** Opening INFORMATION GIVEN block **
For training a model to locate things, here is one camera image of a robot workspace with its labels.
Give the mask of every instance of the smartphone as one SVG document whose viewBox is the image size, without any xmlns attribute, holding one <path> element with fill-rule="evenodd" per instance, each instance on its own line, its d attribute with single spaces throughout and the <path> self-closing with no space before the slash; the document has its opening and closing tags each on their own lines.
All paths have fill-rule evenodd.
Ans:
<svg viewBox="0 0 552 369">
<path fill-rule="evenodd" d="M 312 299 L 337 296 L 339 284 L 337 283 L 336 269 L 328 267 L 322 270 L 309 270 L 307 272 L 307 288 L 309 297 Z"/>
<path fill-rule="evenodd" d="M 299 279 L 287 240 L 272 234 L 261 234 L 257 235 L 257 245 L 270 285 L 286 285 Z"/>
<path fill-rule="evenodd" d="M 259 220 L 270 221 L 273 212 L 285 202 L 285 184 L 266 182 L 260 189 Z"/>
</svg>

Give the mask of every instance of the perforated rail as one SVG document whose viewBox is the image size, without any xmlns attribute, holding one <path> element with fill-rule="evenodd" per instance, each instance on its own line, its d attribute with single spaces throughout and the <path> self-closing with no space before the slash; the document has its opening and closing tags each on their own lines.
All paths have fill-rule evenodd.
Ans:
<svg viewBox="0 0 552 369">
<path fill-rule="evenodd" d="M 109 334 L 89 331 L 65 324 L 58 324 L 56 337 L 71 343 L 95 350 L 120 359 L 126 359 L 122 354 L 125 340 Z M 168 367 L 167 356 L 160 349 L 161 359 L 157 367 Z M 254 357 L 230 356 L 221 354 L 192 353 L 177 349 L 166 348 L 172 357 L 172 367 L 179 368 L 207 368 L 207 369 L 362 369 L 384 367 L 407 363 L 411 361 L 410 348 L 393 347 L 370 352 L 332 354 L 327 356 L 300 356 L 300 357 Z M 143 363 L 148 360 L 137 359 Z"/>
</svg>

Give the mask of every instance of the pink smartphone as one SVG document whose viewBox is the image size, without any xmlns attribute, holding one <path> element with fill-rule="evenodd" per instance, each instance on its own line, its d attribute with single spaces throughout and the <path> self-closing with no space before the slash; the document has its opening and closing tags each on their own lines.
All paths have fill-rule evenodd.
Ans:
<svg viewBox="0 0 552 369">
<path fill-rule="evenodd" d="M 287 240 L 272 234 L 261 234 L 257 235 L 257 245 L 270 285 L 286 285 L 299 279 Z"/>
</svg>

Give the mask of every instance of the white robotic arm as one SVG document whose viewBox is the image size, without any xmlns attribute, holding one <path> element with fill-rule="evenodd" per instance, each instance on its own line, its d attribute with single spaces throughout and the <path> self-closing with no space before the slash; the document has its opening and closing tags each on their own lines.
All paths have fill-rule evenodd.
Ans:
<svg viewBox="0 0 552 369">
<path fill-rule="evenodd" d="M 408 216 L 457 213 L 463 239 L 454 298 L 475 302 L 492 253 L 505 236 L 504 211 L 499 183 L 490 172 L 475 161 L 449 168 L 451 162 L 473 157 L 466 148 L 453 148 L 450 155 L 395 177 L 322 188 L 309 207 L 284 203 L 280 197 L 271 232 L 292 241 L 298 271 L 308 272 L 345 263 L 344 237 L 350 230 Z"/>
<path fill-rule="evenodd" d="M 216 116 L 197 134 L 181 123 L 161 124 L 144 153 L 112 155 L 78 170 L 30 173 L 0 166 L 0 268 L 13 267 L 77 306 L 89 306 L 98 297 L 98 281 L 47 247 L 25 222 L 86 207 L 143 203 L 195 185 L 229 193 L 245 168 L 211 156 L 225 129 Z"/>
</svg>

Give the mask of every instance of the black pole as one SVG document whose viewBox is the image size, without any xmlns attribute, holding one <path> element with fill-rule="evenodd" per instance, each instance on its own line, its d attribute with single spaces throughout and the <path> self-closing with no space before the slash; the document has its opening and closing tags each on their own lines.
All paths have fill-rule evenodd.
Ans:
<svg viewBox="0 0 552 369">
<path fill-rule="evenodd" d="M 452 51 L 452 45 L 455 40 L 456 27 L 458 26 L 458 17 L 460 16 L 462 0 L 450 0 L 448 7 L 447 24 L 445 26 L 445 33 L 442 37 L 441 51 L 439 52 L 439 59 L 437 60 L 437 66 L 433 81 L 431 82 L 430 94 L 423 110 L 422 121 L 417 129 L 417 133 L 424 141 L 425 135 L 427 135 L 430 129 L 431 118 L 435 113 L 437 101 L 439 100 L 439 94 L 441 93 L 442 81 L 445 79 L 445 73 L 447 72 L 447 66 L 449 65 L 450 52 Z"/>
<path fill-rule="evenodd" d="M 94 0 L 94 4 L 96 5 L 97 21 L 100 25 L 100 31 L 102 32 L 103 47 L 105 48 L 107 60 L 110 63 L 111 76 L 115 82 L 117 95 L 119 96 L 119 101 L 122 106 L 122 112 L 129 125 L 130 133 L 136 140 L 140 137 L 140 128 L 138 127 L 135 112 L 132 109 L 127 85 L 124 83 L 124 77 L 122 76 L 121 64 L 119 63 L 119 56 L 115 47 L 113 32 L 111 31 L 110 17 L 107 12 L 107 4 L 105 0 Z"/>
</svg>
** Closing INFORMATION GIVEN block **
• [TRY IT] Copy here each line of the preceding records with "smartphone" in it.

• [RESULT OF THE TASK]
Give the mask of every instance of the smartphone as one SVG document whose viewBox is the image size, without any xmlns attribute, holding one <path> element with fill-rule="evenodd" per instance, each instance on its own line, its d attribute with single spaces throughout and the <path> self-closing with no space before the slash; the document has its opening and closing tags each on their own lines.
Give the mask of every instance of the pink smartphone as one SVG document whose viewBox is the image size, without any xmlns attribute, holding one <path> element with fill-rule="evenodd" per instance, each instance on its own line, its d attribute with single spaces throughout and the <path> self-closing with no space before the slash; the document has its opening and closing tags each on their own lines.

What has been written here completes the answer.